Simulating asynchonous execution doesn't need threads, just do something
like this:

while 1:
    if random.randrange(2) == 0:
        do_something(data)
    else:
        do_another_thing(data)

This is almost equivalent to:

from threading import Thread
class T1(Thread):
    def __init__(self):
        Thread.__init__(self)
    def run(self):
        while 1:
            do_something(data)

class T2(Thread):
    def __init__(self):
        Thread.__init__(self)
    def run(self):
        while 1:
            do_another_thing(data)
t1 = T1()
t2 = T2()
t1.start()
t2.start()
t1.join()
t2.join()

Notice two things:
1 - The example without threads is much shorter
2 - I said 'almost equivalent'

They are not really equivalent because in the non-threaded example
do_something(data) and do_another_thing(data) are never executed at the
same time. While in the threaded example they appear to be. Depending on
the circumstances this makes the threaded solution a better one, or an
absolute nightmare.

I say appear because in reality at each moment only one of the functions
is being executed. Executing a function means executing a series of
(bytecode) operations. The OS and Python together may decide to switch
from one to the other series between each operation. This is OK if you
don't mind them switching at random, unfortunately, usually, you do.

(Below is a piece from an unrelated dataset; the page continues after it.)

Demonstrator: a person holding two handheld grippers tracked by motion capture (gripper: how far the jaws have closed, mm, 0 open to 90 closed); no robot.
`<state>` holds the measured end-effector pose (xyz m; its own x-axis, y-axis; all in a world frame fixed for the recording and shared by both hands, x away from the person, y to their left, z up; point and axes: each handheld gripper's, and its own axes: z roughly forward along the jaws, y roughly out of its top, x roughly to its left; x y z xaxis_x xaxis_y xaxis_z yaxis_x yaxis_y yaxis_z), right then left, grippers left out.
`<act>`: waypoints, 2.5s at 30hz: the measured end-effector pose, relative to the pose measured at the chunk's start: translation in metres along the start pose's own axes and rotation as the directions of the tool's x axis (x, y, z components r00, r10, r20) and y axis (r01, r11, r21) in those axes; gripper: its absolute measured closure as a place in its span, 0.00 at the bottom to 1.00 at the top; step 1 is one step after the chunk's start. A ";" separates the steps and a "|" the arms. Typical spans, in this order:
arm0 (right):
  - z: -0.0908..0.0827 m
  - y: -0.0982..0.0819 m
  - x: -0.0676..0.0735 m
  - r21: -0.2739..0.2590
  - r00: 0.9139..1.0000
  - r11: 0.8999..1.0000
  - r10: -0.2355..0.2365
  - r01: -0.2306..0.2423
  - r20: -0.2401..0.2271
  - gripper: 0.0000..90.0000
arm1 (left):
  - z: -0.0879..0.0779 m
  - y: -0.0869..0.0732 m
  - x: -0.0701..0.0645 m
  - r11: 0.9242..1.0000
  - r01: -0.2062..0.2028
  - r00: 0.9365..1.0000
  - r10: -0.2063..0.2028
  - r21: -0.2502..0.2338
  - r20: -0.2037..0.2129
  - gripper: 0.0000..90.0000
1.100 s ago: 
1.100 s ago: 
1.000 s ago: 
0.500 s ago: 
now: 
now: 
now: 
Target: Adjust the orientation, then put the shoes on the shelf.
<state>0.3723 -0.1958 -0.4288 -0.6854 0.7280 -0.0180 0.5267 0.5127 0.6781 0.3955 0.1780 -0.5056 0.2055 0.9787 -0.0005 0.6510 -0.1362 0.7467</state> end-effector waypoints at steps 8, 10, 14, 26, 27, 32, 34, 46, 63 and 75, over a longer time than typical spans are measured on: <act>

Problems start when you want to share resources between threads (in this
case 'data' is a shared resource), and/or when you want to communicate
between threads, i.e. when do_something and do_another_thing are going
to depend on the state of T2 and T1 respectively

Sharing resources is a problem because you want to make sure that T1's
operation on the resource doesn't interfere with T2's operation on the
resource. This is what people refer to when they ask worried questions
about the thread-safety of an operation.

You can solve this problem with locks. A lock is the moral equivalent
of:

class Lock:
    def __init__(self):
        self.__locked = 0
    def acquire(self):
        while self.__locked:
            pass           # wait till self.__locked = 0
        self.__locked = 1  # then lock
    def release(self):
        self.__locked = 0


You would use this in your do_* functions like this:

l = Lock()

def do_something(data):
    <do some stuff>
    l.acquire()
    operate(data)  # do some stuff that shouldn't be interfered with
    l.release()
    <do some more stuff>

def do_another_thing(data):
    <do some other stuff>
    l.acquire()
    <do some stuff that could interfere with operate in do_something()>
    l.release()
    <do some more other stuff>

do_something can now only execute operate(data) if it has first acquired
the lock. This lock will remain into effect untill that operation is
finished. Only when do_something has released the lock, do_another_thing
can acquire it to do stuff that might otherwise have interfered with
operate(data)

Sometimes we want one thread to notify the other thread that an event
has occured.
(for example when a variable has been set). The simplest mechanism for
that is the Event object. An event object is something like:

class Event:
    __init__(self):
        self.__flag = 0
    def set(self):
        self.__flag = 1
    def isSet(self):
        return self.__flag
    def clear(self):
        self.__flag = 0
    def wait(self, timeout=None):
	if timeout is None:
	    # wait indefinetely
            while not self.__flag:
                time.sleep(0.01)
            return
        else:
            # wait at most timeout seconds    
            start = time.time()
            while not self.__flag and (time.time()-start)<timeout
                time.sleep(0.01)
            return

Which you would use somewhat like this:

do_it = Event()

class T1(Thread):
    def run(self):
        <do stuff>
        do_it.set()  # We're notifying T2
        <more stuff>

class T2(Thread):
    def run(self):
        <do stuff>
        do_it.wait()  # We're waiting for notification from T1
        do_it.clear()
        <more stuff>

The threading library module provides Lock and Event objects, as well as
some other usefull stuff. I hope this this intro will have made the
library documentation somwehat more usefull.
     
Roeland

PS On re-reading I'm left with a nagging doubt that I may use the term
asynchronous incorrectly.

I mean it here in the sense that a thread normally doesn't influence the
moment at which an operation in another thread is executed.

Can somebody confirm this is correct usage.
-- 
r.b.rigilink@chello.nl

"Half of what I say is nonsense. Unfortunately I don't know which half"